Разумеется, «подгонка» меня под Катерину оказалась делом столь увлекательным, что на какое-то время мы с Алкой забыли и о том, чего ради было затеяно все это маски-шоу. Процесс поглотил нас настолько, что мы довольно долго не слышали, как заливается дверной звонок! Правда, в квартире в этот момент грохотала музыка — выбор аудиокомпозиций в фонотеке Катерины был большой, и мы с Трошкиной слушали их без разбору. Жанровое многообразие музыкальных произведений настраивало на творчество без ограничений.
Креативничали мы у Катьки дома. Роскошный рыжий парик нашелся именно там, где обещала хозяйка, и оказался мне удивительно к лицу. Только пришлось попотеть и для пущего сходства с оригиналом завить гладковолосое постижерное изделие в аккуратные локоны: нынче Катерина ходит с крупной «химией».
— Веснушечек еще насажать для пущей натуральности, и будешь самая настоящая рыжая-бесстыжая! — полюбовавшись мною в прелестных апельсиновых кудрях, вдохновилась Трошкина.
Хорошее портретное фото хозяйки квартиры висело тут же, на стене над диваном. Мы с Алкой взяли его за образец. Отбелили мое загорелое лицо светлым тоном, наляпали на нос и щеки конопушек, нарисовали такие же пламенные уста, как у Катьки — с отступом от губ, пышной розой. И ничего получилось, вполне похоже!
— Я довольна! — приклеив и подкрутив мне ресницы (у Катьки они нарощенные), сказала Трошкина.
— Я тоже, — согласилась я.
Мы замолчали, любуясь делом наших рук в большом зеркале, и только в этот момент услышали мелодичное насвистывание в прихожей.
— Это что? Канарейка? — удивилась Алка.
Я прислушалась. Для живой птички трель слишком уж однообразная. Да и Катерина никогда не говорила, что у нее есть домашний питомец.
— Да это же звонок! — первой сообразила я и пошла в прихожую открывать.
Почему-то мне не пришло в голову, что принимать посетителей в отсутствие хозяйки дома нам никто не поручал. А Трошкина почему-то не подумала меня остановить. Горделиво потряхивая красивой рыжей гривой, я прошествовала к двери, распахнула ее и тут же отлетела к стене. Крепкая мужская рука прижала меня к деревянной панели, как рогатина злого змеелова — несчастную коброчку. Я задергалась, но не смогла даже зашипеть: волосатая лапа крепко придавила горло.
— Где деньги, шалава? — без предисловий спросил детина в черной маске с прорезями для глаз.
— Н-не-ее... — жалко заблеяла я.
— Не знаешь или не скажешь? — уточнил он, даже не подумав отпустить мою шею. — Подумай как следует!
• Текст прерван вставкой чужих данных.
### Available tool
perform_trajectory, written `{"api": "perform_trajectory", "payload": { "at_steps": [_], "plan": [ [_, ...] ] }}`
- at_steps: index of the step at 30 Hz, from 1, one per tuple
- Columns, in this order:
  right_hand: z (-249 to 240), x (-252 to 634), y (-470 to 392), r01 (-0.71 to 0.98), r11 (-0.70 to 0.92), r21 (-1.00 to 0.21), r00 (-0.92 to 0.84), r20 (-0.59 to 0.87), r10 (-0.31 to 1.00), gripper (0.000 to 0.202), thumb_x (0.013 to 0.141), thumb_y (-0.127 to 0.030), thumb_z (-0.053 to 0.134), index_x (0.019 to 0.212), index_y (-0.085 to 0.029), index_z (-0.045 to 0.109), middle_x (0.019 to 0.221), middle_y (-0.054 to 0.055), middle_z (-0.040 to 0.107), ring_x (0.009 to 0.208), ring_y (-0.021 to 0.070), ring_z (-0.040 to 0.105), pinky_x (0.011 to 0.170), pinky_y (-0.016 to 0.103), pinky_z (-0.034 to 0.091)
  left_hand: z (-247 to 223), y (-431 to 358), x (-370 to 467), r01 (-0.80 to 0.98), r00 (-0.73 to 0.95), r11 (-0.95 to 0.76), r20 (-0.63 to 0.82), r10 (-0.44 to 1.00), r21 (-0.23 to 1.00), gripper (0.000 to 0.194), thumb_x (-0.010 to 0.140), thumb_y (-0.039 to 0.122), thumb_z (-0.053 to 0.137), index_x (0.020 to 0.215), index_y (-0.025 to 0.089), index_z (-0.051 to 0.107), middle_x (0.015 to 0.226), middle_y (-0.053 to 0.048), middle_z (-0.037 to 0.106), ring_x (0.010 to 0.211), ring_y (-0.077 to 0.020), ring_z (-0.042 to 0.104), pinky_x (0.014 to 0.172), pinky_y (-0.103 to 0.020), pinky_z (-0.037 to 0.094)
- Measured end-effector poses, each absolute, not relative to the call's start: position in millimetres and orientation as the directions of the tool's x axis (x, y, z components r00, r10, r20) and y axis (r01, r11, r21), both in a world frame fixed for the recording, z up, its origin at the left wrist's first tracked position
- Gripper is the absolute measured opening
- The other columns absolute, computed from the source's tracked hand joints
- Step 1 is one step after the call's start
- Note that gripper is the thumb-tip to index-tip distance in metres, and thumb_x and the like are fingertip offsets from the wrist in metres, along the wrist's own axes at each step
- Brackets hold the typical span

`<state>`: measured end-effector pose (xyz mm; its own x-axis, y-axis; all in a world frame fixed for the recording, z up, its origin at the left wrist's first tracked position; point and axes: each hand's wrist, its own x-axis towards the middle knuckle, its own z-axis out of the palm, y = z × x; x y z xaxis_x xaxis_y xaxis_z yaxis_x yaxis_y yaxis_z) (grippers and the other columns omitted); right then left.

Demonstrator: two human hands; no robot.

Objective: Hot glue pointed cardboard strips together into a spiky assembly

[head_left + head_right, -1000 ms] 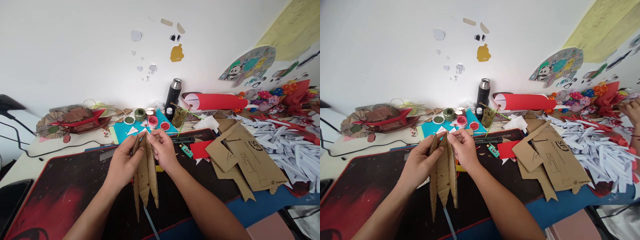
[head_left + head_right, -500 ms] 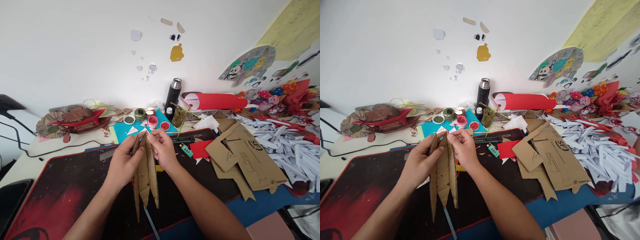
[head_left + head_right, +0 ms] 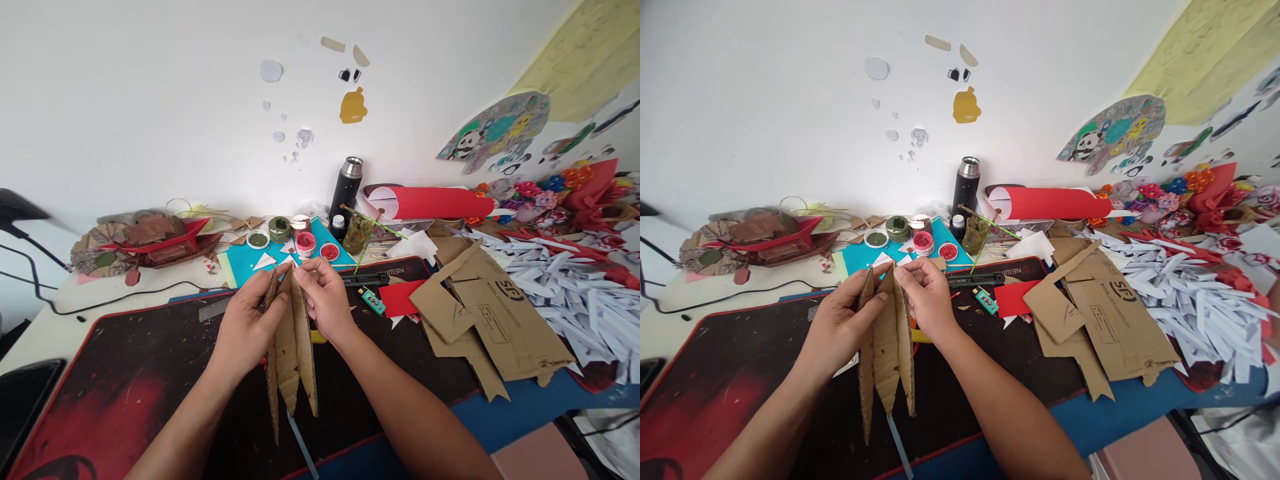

Тон у налетчика был отчетливо угрожающий, а я плохо соображаю, когда напугана. Так что в мозгу у меня нисколько не просветлело, зато в глазах конкретно потемнело. Недовольный моим молчанием детина тряхнул меня, как куклу, и тут, на мое счастье, в прихожую выглянула Трошкина. В одной руке у нее была раскаленная плойка, в другой — устрашающего вида щипцы для завивки ресниц.
— А кто тут... — дружелюбно начала моя подруга и осеклась, не договорив.
Налетчик замер, а я уже и так не могла пошевелиться. Зато Алка продемонстрировала редкое проворство.
— Ну-ка, отпусти ее! — отважно крикнула она и сделала красивый выпад дымящейся плойкой.
Припеченный детина негодующе пискнул и отскочил.
— Мы еще поговорим, ты не думай! — злобно сверкнув глазами в мою сторону, пообещал он и выпрыгнул за дверь.
Гулко протопали по лестнице тяжелые шаги. Трошкина без промедления захлопнула дверь, задвинула засов и повернулась ко мне.
— То думай, то не думай! — пробормотала я, потирая горло.
— Кто это был? — севшим голосом спросила Алка.
У нее замедленная реакция: в отличие от меня, она пугается тогда, когда опасность уже миновала.
— Понятия не имею! — всхлипнула я. — Заскочил, налетел, придушил! Спрашивал меня про какие-то деньги!
— Хм...
Трошкина отвела в сторону завесу «Катькиных» рыжих волос, посмотрела на мою шею и задумчиво сказала:
— Надо бодягу приложить, иначе синяк останется, — и сразу же, без перехода, сменила тему: — Да не тебя он про деньги спрашивал, Кузнецова! Он Катерину спрашивал!